▶ Source data
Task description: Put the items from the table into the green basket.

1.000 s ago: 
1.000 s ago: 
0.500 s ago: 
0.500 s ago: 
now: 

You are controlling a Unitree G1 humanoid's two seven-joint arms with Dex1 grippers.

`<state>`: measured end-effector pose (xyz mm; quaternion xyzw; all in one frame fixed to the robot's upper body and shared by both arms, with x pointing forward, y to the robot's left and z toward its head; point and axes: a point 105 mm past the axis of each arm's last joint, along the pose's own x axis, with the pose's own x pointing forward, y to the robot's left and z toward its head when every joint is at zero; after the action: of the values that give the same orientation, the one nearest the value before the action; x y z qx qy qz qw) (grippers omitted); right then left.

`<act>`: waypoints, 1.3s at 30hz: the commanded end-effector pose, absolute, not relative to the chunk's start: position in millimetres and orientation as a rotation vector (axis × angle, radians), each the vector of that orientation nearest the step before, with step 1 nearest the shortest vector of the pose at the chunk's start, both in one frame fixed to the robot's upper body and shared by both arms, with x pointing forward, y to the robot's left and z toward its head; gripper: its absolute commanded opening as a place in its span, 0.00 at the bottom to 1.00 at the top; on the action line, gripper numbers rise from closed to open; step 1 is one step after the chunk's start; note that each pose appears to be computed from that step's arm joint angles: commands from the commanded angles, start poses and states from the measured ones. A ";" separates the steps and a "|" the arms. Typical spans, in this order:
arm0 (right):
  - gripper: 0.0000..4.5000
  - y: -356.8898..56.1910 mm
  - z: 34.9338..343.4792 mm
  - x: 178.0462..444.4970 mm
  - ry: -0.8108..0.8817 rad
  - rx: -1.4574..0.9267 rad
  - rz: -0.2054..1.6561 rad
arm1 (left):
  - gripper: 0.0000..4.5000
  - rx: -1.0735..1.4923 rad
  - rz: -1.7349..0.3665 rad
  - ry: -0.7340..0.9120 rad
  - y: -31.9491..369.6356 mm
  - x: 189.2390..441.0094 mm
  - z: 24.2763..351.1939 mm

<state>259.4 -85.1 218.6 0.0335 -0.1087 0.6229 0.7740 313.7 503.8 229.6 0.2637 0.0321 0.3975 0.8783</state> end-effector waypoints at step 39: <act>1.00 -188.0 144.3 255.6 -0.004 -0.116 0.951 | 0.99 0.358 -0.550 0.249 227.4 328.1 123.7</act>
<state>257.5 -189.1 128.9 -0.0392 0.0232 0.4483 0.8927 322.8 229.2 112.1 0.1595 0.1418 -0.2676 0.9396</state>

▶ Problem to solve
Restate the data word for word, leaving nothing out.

▶ Solved problem
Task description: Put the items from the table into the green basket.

1.000 s ago: 
1.000 s ago: 
0.500 s ago: 
0.500 s ago: 
now: 

You are controlling a Unitree G1 humanoid's two seven-joint arms with Dex1 grippers.

`<state>`: measured end-effector pose (xyz mm; quaternion xyzw; all in one frame fixed to the robot's upper body and shared by both arms, with x pointing forward, y to the robot's left and z toward its head; point and axes: a point 105 mm past the axis of each arm's last joint, along the pose's own x axis, with the pose's own x pointing forward, y to the robot's left and z toward its head when every joint is at zero; after the action: of the values that give the same orientation, the one nearest the value before the action; x y z qx qy qz qw) (grippers omitted); right then left.

`<act>`: waypoints, 1.3s at 30hz: the commanded end-effector pose, absolute, not relative to the chunk's start: position in millimetres and orientation as a rotation vector (axis × angle, radians), each the vector of that orientation nearest the step before, with step 1 nearest the shortest vector of the pose at the chunk's start, both in one frame fixed to the robot's upper body and shared by both arms, with x pointing forward, y to the robot's left and z toward its head; gripper: its absolute commanded opening as a place in its span, 0.00 at the bottom to 1.00 at the top; on the action line, gripper numbers rise from closed to open; step 1 is one step after the chunk's start; note that each pose appears to be computed from that step's arm joint angles: commands from the commanded angles, start poses and states from the measured ones. A ";" separates the steps and a "|" the arms. Typical spans, in this order:
arm0 (right):
  - gripper: 0.0000..4.5000
  - y: -356.8898..56.1910 mm
  - z: 34.9338..343.4792 mm
  - x: 178.0462..444.4970 mm
  - ry: -0.8108..0.8817 rad
  - rx: -1.4574..0.9267 rad
  - rz: -0.2054..1.6561 rad
arm1 (left):
  - gripper: 0.0000..4.5000
  - rx: -1.0735..1.4923 rad
  - rz: -1.7349..0.3665 rad
  - ry: -0.7340..0.9120 rad
  - y: -31.9491..369.6356 mm
  - x: 189.2390..441.0094 mm
  - z: 24.2763..351.1939 mm

<state>259.4 -85.1 218.6 0.0335 -0.1087 0.6229 0.7740 313.7 503.8 229.6 0.2637 0.0321 0.3975 0.8783</state> end-effector waypoints at step 39: <act>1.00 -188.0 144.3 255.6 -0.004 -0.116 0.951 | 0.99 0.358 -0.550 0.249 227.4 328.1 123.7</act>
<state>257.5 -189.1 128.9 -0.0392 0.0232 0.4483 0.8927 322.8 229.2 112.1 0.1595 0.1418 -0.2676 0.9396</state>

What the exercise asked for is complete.